Lynn Peril’s College Girls: Bluestockings, Sex Kittens and Coeds, Then and Now is a jaunty, comprehensive history of the American college girl that draws on ‘a variety of materials: prescriptive literature, fiction, popular works of sociology and guidance, girlie magazines and pulp fiction, as well as student handbooks and the like’. Referring to the ‘high level of cultural anxiety’ attending the issue of higher education for women, Peril shows that from the beginning girls who wanted to go to college have had to fight against ‘a mixture of condescension, ridicule and derision’. The Raleigh Register in 1831 ‘mocked the “Refined Female College” with a curriculum that featured “scolding and fretting” and “running your father into debt for finery, cologne water, pomatum and hard soap, dancing and frolicking”’. At the turn of the century, arguments against higher education for women were awash with scientific misinformation: Edward Clarke, author of the bestselling Sex in Education, or A Fair Chance for the Girls (1873), was well in line with mainstream science when he claimed that ‘the rigours of study during the menstrual period would destroy a woman’s reproductive health.’ Another objection was to the possibility of ‘love-making’: ‘Parents worried that a daughter away at college might make an unsuitable match with a young man she met on campus.’ On the other hand, too much education could render a young woman unmarriageable. An 1851 encyclopedia described the bluestocking as a ‘pedantic female’ who sacrificed ‘the characteristic excellences of her sex to learning’. Others called her ‘an unfeminine and arrogant Amazon’, a ‘stiff, stilted, queer literary woman’, the ‘gentleman’s horror’. An 1872 article on the subject of ‘old maids’ stated flatly that women who ‘gave themselves up to literature were happiest single’. College girls fought such stereotypes with humour. Two women’s colleges in Virginia entitled their yearbooks The Spinster (1898) and The Bluestocking (1900). ‘Where singleness is bliss, ’tis folly to be wives,’ The Spinster’s title page proclaimed.

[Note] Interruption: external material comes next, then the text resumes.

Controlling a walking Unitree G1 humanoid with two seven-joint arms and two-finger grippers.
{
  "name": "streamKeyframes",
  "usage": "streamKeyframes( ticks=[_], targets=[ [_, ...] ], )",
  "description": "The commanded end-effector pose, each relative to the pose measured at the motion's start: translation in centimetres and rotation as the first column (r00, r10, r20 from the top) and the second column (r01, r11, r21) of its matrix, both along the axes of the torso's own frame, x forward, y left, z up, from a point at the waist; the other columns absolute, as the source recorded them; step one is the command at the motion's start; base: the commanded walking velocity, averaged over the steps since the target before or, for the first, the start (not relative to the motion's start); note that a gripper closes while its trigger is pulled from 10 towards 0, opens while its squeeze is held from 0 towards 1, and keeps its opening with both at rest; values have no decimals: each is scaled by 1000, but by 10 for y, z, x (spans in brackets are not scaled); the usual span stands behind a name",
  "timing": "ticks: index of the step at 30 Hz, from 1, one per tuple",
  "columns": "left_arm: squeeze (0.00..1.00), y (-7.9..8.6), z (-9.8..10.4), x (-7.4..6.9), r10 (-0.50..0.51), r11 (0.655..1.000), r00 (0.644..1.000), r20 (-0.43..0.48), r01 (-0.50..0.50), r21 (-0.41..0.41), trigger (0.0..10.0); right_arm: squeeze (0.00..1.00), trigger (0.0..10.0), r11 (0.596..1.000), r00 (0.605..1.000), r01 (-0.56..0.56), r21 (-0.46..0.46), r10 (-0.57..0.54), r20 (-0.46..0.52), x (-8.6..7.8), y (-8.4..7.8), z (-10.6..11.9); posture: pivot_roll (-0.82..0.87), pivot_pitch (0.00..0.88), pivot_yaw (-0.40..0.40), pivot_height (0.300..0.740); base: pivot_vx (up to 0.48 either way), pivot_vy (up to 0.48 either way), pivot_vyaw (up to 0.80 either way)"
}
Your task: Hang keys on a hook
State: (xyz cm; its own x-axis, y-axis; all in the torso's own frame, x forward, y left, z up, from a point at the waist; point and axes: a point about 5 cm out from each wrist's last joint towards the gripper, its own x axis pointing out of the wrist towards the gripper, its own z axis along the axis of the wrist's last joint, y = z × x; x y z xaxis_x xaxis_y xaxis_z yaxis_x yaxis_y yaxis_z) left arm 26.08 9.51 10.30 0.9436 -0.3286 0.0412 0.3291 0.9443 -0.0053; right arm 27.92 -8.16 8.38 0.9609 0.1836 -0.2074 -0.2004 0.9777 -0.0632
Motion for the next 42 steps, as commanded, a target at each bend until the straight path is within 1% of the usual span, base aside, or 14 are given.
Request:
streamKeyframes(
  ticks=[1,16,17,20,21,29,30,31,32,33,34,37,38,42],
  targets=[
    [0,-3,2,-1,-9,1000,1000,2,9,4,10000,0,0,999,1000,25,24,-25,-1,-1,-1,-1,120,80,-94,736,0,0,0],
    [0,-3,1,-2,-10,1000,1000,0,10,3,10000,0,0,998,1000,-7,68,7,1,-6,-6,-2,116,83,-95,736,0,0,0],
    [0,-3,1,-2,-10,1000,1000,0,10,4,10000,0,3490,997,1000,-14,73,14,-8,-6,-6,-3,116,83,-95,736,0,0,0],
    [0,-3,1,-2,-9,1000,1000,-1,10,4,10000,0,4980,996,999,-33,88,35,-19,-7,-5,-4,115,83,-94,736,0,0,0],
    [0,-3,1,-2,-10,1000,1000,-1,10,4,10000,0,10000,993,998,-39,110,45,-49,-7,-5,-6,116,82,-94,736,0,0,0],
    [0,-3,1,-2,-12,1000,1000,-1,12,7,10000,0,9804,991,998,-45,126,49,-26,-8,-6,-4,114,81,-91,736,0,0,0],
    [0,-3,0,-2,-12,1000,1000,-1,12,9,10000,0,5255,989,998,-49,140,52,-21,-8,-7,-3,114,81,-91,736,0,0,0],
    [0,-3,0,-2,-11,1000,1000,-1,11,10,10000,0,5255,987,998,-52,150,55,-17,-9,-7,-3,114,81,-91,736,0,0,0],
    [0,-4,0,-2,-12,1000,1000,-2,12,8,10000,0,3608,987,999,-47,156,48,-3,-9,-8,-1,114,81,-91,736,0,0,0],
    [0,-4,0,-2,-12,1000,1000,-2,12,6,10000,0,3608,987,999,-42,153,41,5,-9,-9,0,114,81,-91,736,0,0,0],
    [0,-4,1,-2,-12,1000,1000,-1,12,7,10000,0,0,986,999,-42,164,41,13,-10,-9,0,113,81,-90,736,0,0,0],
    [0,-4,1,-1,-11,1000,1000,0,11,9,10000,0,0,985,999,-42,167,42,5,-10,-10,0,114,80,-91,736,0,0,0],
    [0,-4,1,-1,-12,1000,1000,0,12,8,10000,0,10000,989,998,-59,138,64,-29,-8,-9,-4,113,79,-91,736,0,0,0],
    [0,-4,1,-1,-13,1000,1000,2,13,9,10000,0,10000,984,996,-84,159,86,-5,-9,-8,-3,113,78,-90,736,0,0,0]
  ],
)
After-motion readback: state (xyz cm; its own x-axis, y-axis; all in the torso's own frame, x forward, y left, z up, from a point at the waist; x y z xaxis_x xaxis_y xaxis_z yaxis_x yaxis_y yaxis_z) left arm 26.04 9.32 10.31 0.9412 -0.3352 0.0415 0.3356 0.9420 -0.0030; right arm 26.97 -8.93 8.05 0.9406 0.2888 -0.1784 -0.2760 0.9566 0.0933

These early schools for women offered a courseload that would make today’s students weep. At North Carolina’s Goldsboro Female College in 1857,
First-year students studied . . . arithmetic, English grammar and composition, US history, Latin, French, physiology and hygiene. The next year they progressed to algebra, natural history, ancient geography, universal history, natural philosophy, botany, and more Latin and French. Upperclassmen added . . . geometry and trigonometry, chemistry, rhetoric, evidences of Christianity, and a class in the US Constitution. Electives included piano, guitar, drawing and painting.